# Exercise prompt:
Output, verbatim and without pictures, the lines from the first line of the listing through the line containing "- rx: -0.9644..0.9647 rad".

# Given data:
★ ★ ★ ★

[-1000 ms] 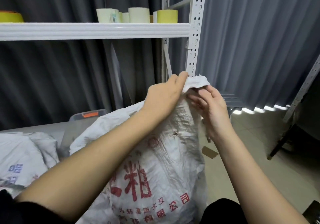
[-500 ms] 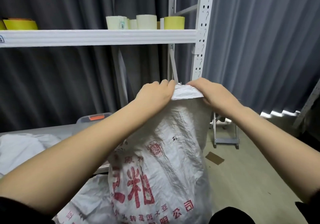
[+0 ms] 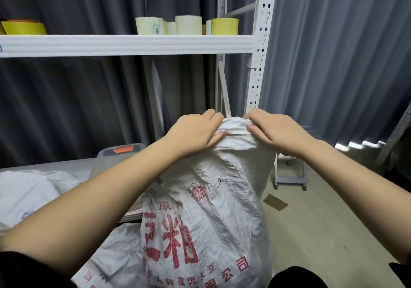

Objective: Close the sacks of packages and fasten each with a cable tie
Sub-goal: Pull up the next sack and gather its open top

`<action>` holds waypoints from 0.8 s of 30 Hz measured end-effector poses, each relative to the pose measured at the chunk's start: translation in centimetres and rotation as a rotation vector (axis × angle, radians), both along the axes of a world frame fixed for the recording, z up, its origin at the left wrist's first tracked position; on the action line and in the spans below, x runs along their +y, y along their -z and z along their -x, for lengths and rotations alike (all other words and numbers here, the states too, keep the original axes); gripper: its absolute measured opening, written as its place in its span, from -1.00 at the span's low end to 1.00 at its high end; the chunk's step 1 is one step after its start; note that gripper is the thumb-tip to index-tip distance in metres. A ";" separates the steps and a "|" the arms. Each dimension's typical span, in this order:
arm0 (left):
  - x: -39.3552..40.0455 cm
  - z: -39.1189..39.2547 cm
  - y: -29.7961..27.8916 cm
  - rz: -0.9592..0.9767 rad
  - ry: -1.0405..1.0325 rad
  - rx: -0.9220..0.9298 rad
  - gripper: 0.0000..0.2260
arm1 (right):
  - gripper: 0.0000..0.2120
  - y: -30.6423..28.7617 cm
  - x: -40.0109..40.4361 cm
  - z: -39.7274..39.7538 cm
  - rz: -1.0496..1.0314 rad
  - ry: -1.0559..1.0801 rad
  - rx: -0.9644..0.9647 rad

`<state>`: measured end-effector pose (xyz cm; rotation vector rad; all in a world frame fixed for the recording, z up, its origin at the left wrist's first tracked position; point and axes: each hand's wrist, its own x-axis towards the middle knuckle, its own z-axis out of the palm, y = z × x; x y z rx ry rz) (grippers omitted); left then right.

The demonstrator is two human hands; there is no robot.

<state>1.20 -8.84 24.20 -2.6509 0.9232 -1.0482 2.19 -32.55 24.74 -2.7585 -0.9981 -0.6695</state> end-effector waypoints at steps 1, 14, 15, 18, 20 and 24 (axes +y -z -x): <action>0.2 0.0 -0.1 -0.017 0.014 -0.025 -0.55 | -0.79 0.0 0.0 0.2 0.003 -0.019 -0.011; -1.5 1.6 -0.8 0.187 -0.017 0.341 -0.71 | -0.76 1.7 -0.5 -0.1 0.242 -0.129 -0.527; -1.5 1.7 -0.7 0.174 0.000 0.359 -0.70 | -0.76 2.0 -0.6 -0.3 0.232 -0.125 -0.565; -1.2 1.5 -0.3 0.161 0.043 0.333 -0.71 | -0.80 2.5 -0.8 -0.8 0.162 -0.142 -0.590; -0.8 1.1 -0.1 0.156 0.067 0.281 -0.79 | -0.83 2.4 -0.9 -0.6 0.036 -0.152 -0.433; -0.2 1.2 0.2 0.035 0.066 0.127 -0.83 | -0.55 2.4 -1.0 0.5 -0.243 -0.139 0.083</action>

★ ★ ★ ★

# Solution to the problem:
[-1000 ms] 
[-500 ms] 
[+0 ms] 

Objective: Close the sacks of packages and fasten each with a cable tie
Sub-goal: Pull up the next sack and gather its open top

`<action>` holds waypoints from 0.8 s of 30 Hz measured end-effector poses, each relative to the pose measured at the chunk's start: translation in centimetres and rotation as a rotation vector (axis × angle, radians), both along the axes of a world frame fixed for the recording, z up, its origin at the left wrist's first tracked position; on the action line and in the spans below, x runs along their +y, y along their -z and z along their -x, for lengths and rotations alike (all other words and numbers here, the states too, keep the original axes); gripper: its absolute measured opening, written as its place in its span, from -1.00 at the span's low end to 1.00 at its high end; the chunk's step 1 is one step after its start; note that gripper is the thumb-tip to index-tip distance in metres. A ";" separates the steps and a "|" the arms. Each dimension's typical span, in this order:
arm0 (left):
  - x: -39.3552..40.0455 cm
  - z: -39.1189..39.2547 cm
  - y: -29.7961..27.8916 cm
  - rz: -0.9592..0.9767 rad
  - ry: -1.0405..1.0325 rad
  - rx: -0.9220..0.9298 rad
  - gripper: 0.0000..0.2260
arm1 (right):
  - gripper: 0.0000..0.2120
  - y: -30.6423..28.7617 cm
  - x: -40.0109..40.4361 cm
  - z: -39.7274..39.7538 cm
  - rz: -1.0496..1.0314 rad
  - ry: -1.0559..1.0801 rad
  - rx: -0.9644..0.9647 rad

No further answer will be given.